Разумеется, упоминание о наших космических успехах даже на сугубо деловом собрании не может вызвать ни малейших возражений — они волнуют нас постоянно, — но почему же забыто то конкретное, «местное», ради чего и вышел человек на трибуну?
Ч. (главный инженер СУ) до собрания:
«У нас перерасход фонда зарплаты за год — пятьдесят четыре тысячи рублей, это 7,5 процента годовой зарплаты. Откуда берется перерасход? Вот выходит смена, бетона нет, Прораб и начальник участка начинают изощряться, чтобы люди не сидели без дела. Давай огражденьице поставим, благоустроим территорию, лоск наведем. Рабочие заняты, простоев формально нет, деньги людям идут, а план ни с места. По сути, этот лоск не что иное, как скрытые простои. А с бетоном порядка не будет, пока трест не наладит работу поставщиков. Это дело ПТО, а там не вертятся, как мы, досиживают до пенсии. Моя бы воля — я бы сейчас, до законного возраста дал им пенсию, — выгодней, чем терять по пятьдесят тысяч в год».
Он же с трибуны:
«Неузнаваемо изменился внешний вид наших строек. Если когда-то только в резиновых сапогах можно было попасть на объект, то теперь ходим в тех же легких красивых туфлях, что и на собрания хозяйственного актива. (Веселый возглас из зала- „Покажи ноги!“) Но и тут не все, конечно, хорошо. Мы давно уже ставим вопрос о том, чтобы устроить аллею Почета наших лучших людей. Но постройком не может выделить денег на фотографирование. То и дело, говоря откровенно, летят на ветер тысячи, а тут не в силах найти 50–100 рублей. А люди у нас замечательные! И на монтаже, и на несвойственных им работах показывают высокие образцы».
…Читатель, видимо, и сам уже заметил любопытный парадокс: те, кого я цитировал выше, в откровенных и непринужденных беседах со мной, то есть, по определению Степана Соловьева, в «сценах из частной жизни», выступали как государственные люди, рассуждающие компетентно и заинтересованно об общем благе, на собрании же, с трибуны, то есть, по-существу, в «сценах из общественной жизни», они выступают как частные лица, как уклончивые краснобаи. Может быть, самая замечательная психологическая особенность эксперимента с «параллельными местами» заключается в том, что мои собеседники, встречаясь со мной после собрания, не испытывали и тени неловкости, — очевидно, они воспринимали собственное поведение как совершенно естественное.

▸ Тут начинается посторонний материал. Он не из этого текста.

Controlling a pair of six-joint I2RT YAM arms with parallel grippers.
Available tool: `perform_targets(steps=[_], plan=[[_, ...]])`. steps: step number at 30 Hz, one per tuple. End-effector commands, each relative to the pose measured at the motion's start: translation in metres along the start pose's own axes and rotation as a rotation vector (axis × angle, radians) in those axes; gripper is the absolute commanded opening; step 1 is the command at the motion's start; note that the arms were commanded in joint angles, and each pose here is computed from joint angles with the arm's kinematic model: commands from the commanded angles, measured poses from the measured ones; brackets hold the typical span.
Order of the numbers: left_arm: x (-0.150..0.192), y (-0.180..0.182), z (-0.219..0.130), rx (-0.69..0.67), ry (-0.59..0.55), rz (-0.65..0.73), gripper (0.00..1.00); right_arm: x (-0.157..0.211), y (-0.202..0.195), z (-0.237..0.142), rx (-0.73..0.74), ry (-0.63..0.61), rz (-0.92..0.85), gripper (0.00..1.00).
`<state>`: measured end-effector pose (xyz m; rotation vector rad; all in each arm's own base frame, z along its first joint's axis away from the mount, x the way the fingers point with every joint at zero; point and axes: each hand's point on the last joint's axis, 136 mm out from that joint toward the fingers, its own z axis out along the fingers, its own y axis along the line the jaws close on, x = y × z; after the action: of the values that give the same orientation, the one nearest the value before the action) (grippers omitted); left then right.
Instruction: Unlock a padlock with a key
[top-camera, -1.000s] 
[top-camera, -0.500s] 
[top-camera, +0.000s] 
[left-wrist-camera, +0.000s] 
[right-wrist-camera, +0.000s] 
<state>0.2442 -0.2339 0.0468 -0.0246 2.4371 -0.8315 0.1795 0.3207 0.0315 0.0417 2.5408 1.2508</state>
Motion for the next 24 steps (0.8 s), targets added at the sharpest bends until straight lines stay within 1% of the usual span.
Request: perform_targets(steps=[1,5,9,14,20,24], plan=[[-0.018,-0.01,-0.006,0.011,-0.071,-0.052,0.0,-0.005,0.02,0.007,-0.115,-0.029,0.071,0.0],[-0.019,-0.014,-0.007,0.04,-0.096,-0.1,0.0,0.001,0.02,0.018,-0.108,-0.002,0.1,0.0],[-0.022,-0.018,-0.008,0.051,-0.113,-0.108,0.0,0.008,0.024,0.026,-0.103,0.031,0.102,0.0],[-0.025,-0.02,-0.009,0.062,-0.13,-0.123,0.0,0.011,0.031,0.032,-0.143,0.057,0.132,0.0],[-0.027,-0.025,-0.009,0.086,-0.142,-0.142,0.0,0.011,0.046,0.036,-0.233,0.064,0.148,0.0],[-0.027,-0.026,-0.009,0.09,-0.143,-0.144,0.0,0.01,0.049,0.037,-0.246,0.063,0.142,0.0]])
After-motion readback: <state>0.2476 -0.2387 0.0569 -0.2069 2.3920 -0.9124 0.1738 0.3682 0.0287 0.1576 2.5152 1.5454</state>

Эти две роли — общественного человека в частной жизни и частного в общественной — они совмещали как нечто само собой разумеющееся. Заговорив с одним из них после собрания («Зачем же вы выступали, если не было ни желания, ни решимости говорить по существу?»), я услышал еще одно определение трибуны: «Она как магнит: и не хочешь, а идешь…» Это была, конечно, шутка. Остальные отвечали серьезнее и раздраженнее, заканчивая объяснение сакраментальным: «Я не оратор…» Однако чувствовалось, что про себя они думают иначе, — они и выступили именно потому, что чувствовали себя «ораторами», ибо трибуна в их понимании не рабочее место, а декоративная конструкция, парадное сооружение.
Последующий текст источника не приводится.